I always thought you were straight baby
But you're drifting too from shore
(Bob Dylan: Drifting Too Far From Shore)

https://youtu.be/lJPDvKIELY4

Already questioned in “Tarantula”, is the cozy relationship of the cowboy angels Hopalong Cassidy with Topper, and Roy Rogers with Trigger:

(M)ore or less like a roy rogers
& trigger relationship of which
under present standards is an impossibility
(Bob Dylan: Tarantula)

Before this a flood has wiped out the Witchita falls; Tennessee Williams writes about dead-end “Camino Real”.

Sings Sands on the Sullivan Show:

More than you'll know, more than you know
Girl of my heart, I love you so
Lately I find, you're on my mind
More than you'll know
Whether you're right, whether you're wrong
Girl of my heart, I'll string along
(Tommy Sands: More Than You'll Ever Know ~ Elisu, et. al.)

The  Rolling Stones appear on the Sullivan Show, and Jack-Be-Nimble so not to be censored.

Back from the Mad House on Castle Street returns Sandy Bob ~ on a mission to save the day for the peewee music stations of Babylon America.

Peewee the Ear, whose mouth looks like a credit card
him and Jake the Flesh
along with Sandy Bob from Pecos
they're leading the white elephant to water
somewhere between witchita falls & el camino real
it's late in the day & no word from Saigon is in yet
(Bob Dylan: Tarantula)

It’s all more than enough to want the scales of justice to tip all the way over to the other side ~ to make a red-blooded man want to rule in hell, rather than serve in heaven.

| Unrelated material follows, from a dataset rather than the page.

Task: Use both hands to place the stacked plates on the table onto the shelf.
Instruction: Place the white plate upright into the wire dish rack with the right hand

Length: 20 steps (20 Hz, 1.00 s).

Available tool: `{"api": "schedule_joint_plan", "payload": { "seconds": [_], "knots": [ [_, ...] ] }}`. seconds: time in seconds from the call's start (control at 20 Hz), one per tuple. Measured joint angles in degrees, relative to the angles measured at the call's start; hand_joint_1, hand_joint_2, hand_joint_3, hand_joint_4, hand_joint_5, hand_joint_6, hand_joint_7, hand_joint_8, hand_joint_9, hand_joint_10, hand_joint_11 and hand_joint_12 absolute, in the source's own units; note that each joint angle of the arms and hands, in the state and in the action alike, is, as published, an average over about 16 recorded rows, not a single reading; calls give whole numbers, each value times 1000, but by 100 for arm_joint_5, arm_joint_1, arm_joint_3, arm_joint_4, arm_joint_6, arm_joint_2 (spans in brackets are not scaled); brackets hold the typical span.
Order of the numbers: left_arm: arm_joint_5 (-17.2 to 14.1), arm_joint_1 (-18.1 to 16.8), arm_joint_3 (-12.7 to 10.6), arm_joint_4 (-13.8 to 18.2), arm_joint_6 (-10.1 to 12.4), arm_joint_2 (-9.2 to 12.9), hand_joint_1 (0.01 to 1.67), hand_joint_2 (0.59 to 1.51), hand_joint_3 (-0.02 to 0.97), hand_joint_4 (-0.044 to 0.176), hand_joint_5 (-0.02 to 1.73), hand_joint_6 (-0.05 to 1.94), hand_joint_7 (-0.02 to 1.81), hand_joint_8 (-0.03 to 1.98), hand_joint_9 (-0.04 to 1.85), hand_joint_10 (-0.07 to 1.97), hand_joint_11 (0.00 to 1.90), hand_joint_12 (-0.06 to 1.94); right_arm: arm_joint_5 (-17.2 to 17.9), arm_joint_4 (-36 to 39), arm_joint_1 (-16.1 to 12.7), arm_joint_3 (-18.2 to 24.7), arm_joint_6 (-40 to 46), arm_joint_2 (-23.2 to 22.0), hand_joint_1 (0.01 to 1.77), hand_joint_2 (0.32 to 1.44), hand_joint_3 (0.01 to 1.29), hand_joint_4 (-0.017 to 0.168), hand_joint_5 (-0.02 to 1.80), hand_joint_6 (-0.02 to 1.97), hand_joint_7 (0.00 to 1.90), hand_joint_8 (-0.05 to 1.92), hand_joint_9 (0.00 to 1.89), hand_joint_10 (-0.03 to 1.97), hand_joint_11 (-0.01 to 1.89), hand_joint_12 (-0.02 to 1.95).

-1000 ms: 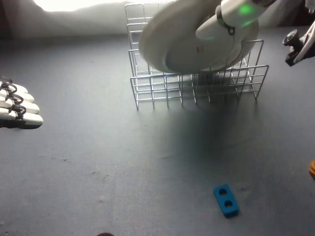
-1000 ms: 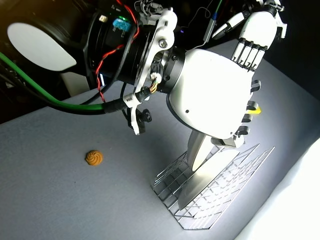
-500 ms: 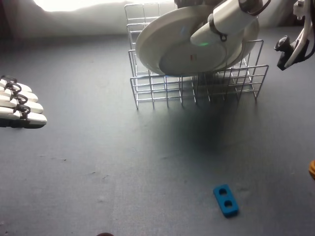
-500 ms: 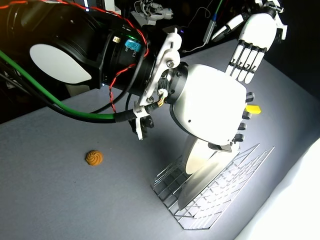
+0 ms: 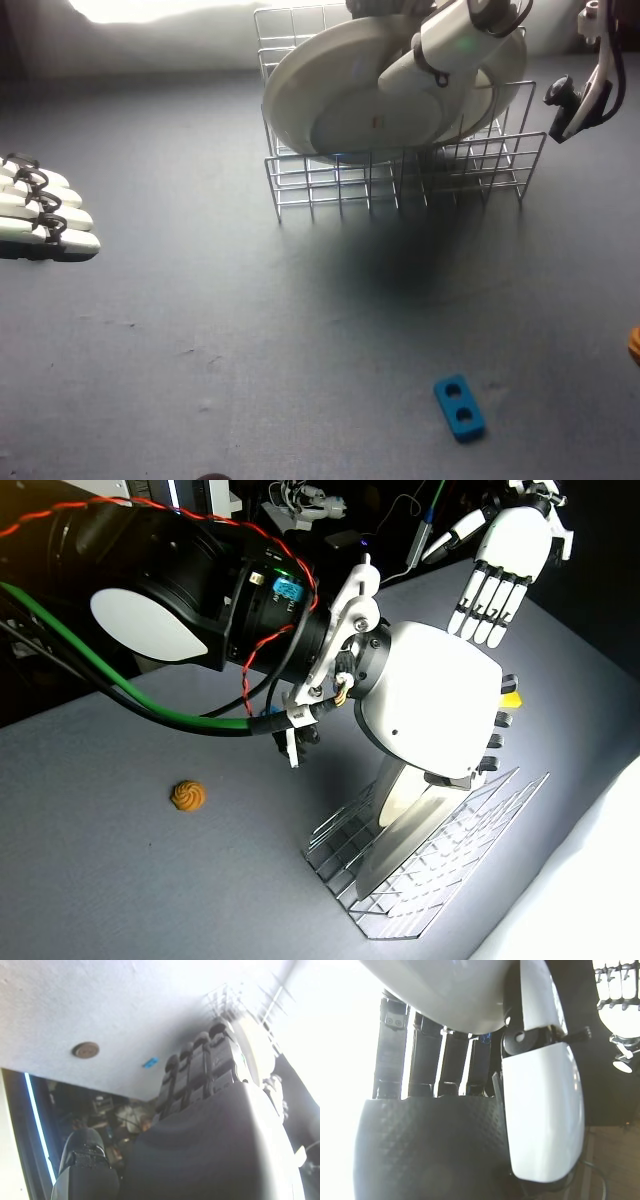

To find an Eve before she’s kicked out of Eden, to find one with a Nietzschean “slave morality”:

I am so Sick of Biblical people
they are like castor oil
like rabies
& now I wish for
Your eyes - you who doesn't talk business
& supplies my eyes with blankness
(Bob Dylan: Tarantula)

Ah, there must be some way outta here ~ a middle path between the two extremes of earthy materialism and heavenly spiritualism.

But nay, the strict sexual teachings of the oh-so popular Christian televangelist Oral Roberts get in the way:

(O)ne of the men, he asks, "anything bothering you?"
jenny replies,  "yes - whatever happened to Oval Faubus?"
& the man quickly drops the subject
(Bob Dylan: Tarantula)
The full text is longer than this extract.